TRY IT
Show all lines of the listing that hold the word "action".
* * *
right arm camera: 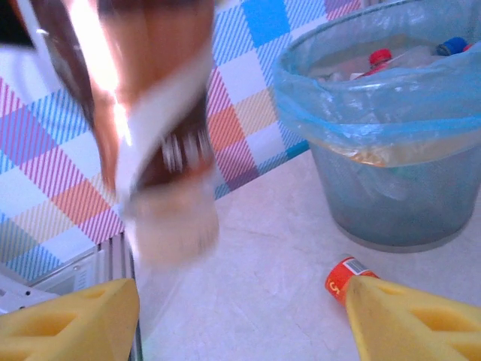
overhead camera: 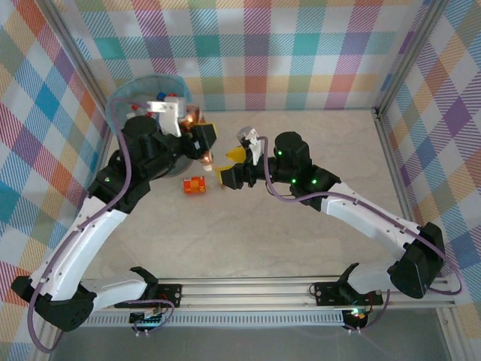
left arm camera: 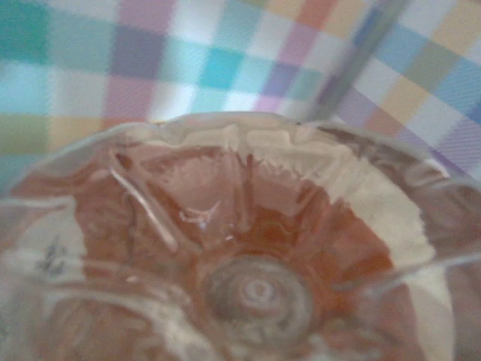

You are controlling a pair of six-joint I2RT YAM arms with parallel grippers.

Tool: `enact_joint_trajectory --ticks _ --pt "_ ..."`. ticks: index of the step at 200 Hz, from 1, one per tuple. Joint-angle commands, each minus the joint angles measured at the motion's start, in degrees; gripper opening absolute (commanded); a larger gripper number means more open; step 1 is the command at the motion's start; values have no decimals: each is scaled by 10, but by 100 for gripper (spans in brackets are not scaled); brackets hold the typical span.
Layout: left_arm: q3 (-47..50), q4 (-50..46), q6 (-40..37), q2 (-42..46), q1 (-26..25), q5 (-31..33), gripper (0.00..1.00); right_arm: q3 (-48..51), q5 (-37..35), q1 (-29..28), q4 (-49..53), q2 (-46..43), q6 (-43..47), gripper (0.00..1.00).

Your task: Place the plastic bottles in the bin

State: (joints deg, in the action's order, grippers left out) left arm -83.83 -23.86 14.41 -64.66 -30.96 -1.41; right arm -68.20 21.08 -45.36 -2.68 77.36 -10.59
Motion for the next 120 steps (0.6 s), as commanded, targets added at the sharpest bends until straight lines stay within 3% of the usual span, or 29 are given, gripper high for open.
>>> enact_joint_trajectory --ticks 1,78,120 --pt "-63 -37 -44 -17 43 68 39 -31 -22 -1 14 14 17 72" --pt "-239 -107 -71 -198 278 14 39 -111 -4 -2 39 79 36 72" --pt "-302 -121 -106 -314 346 -12 43 -172 1 -1 75 127 98 72"
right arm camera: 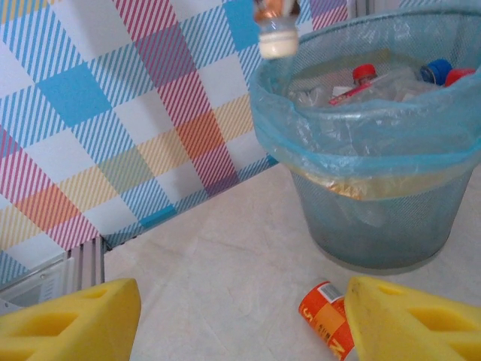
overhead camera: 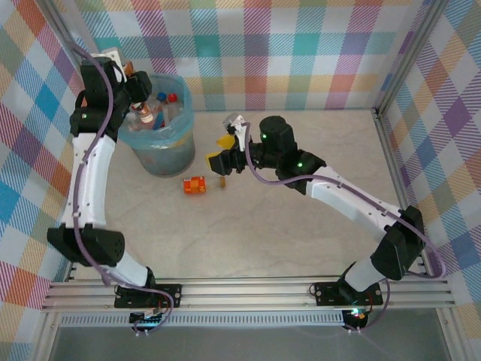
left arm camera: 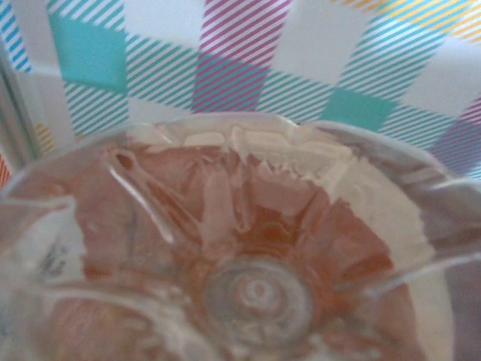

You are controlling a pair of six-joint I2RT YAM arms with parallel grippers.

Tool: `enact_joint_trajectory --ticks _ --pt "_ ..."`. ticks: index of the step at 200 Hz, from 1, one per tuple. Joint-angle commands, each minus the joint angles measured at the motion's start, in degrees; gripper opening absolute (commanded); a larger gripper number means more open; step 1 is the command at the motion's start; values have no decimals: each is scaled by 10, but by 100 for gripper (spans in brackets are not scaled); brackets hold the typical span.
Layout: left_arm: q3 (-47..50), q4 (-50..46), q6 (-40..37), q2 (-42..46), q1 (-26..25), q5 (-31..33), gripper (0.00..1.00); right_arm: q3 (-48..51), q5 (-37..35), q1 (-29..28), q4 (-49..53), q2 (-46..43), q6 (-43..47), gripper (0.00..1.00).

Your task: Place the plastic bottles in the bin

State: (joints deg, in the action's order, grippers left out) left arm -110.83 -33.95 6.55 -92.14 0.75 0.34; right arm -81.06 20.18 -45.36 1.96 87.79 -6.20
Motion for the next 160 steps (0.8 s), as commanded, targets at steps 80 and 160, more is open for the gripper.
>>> enact_joint_trajectory --ticks 80,160 --pt "-153 -72 -102 -190 68 -63 79 -205 21 6 115 172 152 73" --pt "-185 -92 -114 -227 68 -71 80 -242 46 34 122 220 134 71"
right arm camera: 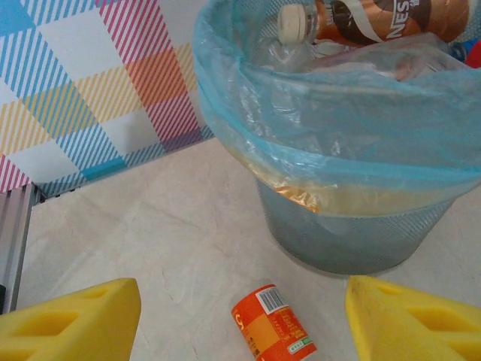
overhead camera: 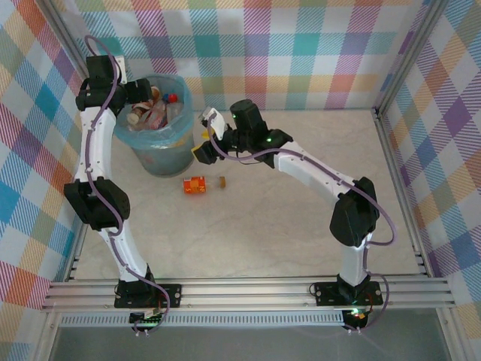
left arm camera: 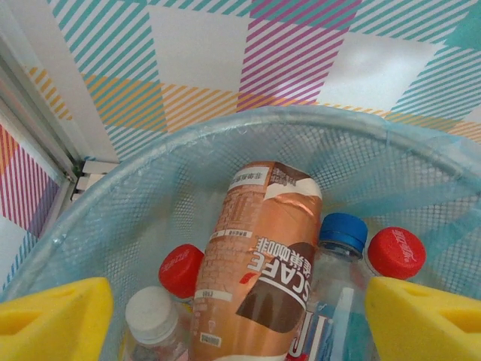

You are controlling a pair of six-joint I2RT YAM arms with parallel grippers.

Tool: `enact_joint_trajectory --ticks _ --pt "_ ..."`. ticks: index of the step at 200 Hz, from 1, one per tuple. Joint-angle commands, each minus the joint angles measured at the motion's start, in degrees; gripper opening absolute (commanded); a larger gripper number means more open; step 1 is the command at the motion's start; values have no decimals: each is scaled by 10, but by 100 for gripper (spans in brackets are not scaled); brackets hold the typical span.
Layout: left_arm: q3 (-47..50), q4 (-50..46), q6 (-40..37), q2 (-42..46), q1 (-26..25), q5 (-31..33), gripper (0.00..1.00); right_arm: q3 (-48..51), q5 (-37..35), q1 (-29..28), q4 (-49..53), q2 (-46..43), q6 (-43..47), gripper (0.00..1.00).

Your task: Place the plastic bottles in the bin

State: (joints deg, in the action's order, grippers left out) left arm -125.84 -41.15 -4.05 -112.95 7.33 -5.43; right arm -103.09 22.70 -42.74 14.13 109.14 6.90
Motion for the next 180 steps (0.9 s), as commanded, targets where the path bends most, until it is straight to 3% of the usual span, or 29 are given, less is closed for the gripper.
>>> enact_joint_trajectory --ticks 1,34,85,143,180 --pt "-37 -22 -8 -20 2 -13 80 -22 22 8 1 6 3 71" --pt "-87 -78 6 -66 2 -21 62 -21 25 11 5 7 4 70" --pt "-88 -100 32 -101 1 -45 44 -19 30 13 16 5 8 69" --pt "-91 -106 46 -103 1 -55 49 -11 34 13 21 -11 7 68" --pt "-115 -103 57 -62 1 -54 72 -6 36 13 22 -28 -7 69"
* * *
FINAL ANSWER
State: (joints deg, in the action's order, grippers left out) left arm -83.83 -23.86 14.41 -64.66 -30.96 -1.41; right arm -68.20 21.08 -45.36 -2.68 77.36 -10.59
State: (joints deg, in the action's order, grippers left out) left arm -110.83 -33.95 6.55 -92.14 0.75 0.34; right arm -81.06 20.18 -45.36 1.96 87.79 -6.20
State: (joints deg, in the action's order, grippers left out) left arm -125.84 -41.15 -4.05 -112.95 7.33 -5.43; right arm -103.09 22.70 -42.74 14.13 109.14 6.90

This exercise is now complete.